A Constituição Federal brasileira, promulgada em 05 de outubro de 1988, estabelece: “Art. 20. São bens da União: I – os que atualmente lhe pertencem e os que lhe vierem a ser atribuídos; (…) XI – as terras tradicionalmente ocupadas pelos índios”. Pois bem! A Câmara dos Deputados votou e aprovou, no dia 30 de maio, o PL (Projeto de Lei) nº 490/2007, restringindo a demarcação de terras indígenas àquelas tradicionalmente por eles ocupadas na data da promulgação da CF. O assunto tem despertado muita polêmica, inclusive nos meios imobiliários.
Marco temporal (para demarcação de terras indígenas) é uma tese jurídica. Segundo ela, o direito de ocupação de terras pelos indígenas depende de sua posse na data da promulgação da CF. Eles só podem ocupar terras que já ocupavam ou cuja posse já se encontrava em disputa judicial naquela data. Esse entendimento foi admitido pelo STF, em 2009, na demarcação da reserva Raposa- Serra do Sol, em Roraima. Atualmente, o tema voltou ao Supremo, mas já teve seu julgamento adiado por sete vezes. Novos embates estão marcados para o dia 7 de junho.

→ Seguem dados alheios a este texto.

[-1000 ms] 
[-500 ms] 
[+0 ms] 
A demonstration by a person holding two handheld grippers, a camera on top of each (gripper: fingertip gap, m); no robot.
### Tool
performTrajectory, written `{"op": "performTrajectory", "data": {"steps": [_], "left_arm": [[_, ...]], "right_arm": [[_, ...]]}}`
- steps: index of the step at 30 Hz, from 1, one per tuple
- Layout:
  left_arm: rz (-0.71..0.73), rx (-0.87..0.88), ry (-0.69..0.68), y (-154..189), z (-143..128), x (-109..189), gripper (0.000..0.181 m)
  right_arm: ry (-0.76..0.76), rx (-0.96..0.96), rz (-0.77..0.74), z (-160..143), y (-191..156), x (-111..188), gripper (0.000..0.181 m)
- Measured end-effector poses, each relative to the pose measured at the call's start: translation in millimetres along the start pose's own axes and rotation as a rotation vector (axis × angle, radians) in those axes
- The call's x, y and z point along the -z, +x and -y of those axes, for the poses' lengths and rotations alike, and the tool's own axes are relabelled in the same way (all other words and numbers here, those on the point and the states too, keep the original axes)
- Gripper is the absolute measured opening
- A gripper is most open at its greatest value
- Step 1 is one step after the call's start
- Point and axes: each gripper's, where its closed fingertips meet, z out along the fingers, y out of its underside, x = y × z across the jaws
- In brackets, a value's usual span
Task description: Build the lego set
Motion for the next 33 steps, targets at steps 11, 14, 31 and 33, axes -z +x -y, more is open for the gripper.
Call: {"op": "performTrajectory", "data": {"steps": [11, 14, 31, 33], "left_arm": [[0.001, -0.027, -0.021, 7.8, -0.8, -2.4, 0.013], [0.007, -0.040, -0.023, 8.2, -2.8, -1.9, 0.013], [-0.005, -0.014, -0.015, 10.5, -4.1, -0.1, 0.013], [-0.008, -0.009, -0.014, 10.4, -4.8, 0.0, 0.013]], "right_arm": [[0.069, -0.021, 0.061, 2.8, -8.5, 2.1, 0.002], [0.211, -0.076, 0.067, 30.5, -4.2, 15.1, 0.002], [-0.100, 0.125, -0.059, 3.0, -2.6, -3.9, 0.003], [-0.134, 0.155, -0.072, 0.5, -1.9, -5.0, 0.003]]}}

Até o momento, dois ministros já votaram: um a favor e outro contra a manutenção do marco temporal. A questão é que, em 2003, foi criada a terra indígena Ibirama-Laklãnõ. Parte dela, no entanto, ocupada por indígenas Xokleng e disputada por agricultores, está sendo reivindicada pelo governo catarinense. O STF terá de decidir pela manutenção ou não da Súmula 650, por ele firmada, que afirma: “Os incisos I e XI do art. 20 da Constituição Federal não alcançam terras de aldeamento extintos, ainda que ocupadas por indígenas em passado remoto”.
Na prática, a Súmula decidiu que: “terras tradicionalmente ocupadas por indígenas não abrange aquelas que eram possuídas pelos nativos em passado remoto”. Mas a disputa no STF parece que será renhida. O ministro Nunes Marques, a favor do marco, afirma que, sem ele, haveria expansão ilimitada das pretensões demarcatórias sobre áreas já incorporadas ao mercado imobiliário em todo o país. Estariam em risco a soberania, a independência e a segurança jurídica nacionais. A extinção do termo, segundo Marques, abriria espaço para permanentes conflitos.
Já o ministro Fachin, contra o marco, defende que a CF reconhece que o direito dos povos indígenas sobre suas terras é direito originário, anterior à própria formação do Estado. Assim, sua demarcação é ato meramente declaratório, que não cria direito, mas apenas o reconhece. Fachin considera que o marco temporal ameaça a sobrevivência de florestas e comunidades indígenas; que trará o caos jurídico ao país com o requerimento de revisão de muitas reservas já demarcadas. Como se pode deduzir, há inúmeros argumentos de ambos os lados.
A Câmara Federal, preocupada em, mais uma vez, ver esbulhadas suas prerrogativas, decidiu agir e aprovou o PL 490/2007, que vai agora à apreciação pelo Senado. A nova lei garantirá a permanência do marco temporal. A vitória foi escorchante: 283 votos a favor e apenas 155 contra. A extinção do marco acabaria com a segurança jurídica do mercado imobiliário e abalaria o direito de propriedade. Em tese, todo o território nacional poderia ser reivindicado, já que as terras brasileiras, antes do descobrimento, eram ocupadas pelos indígenas que aqui viviam.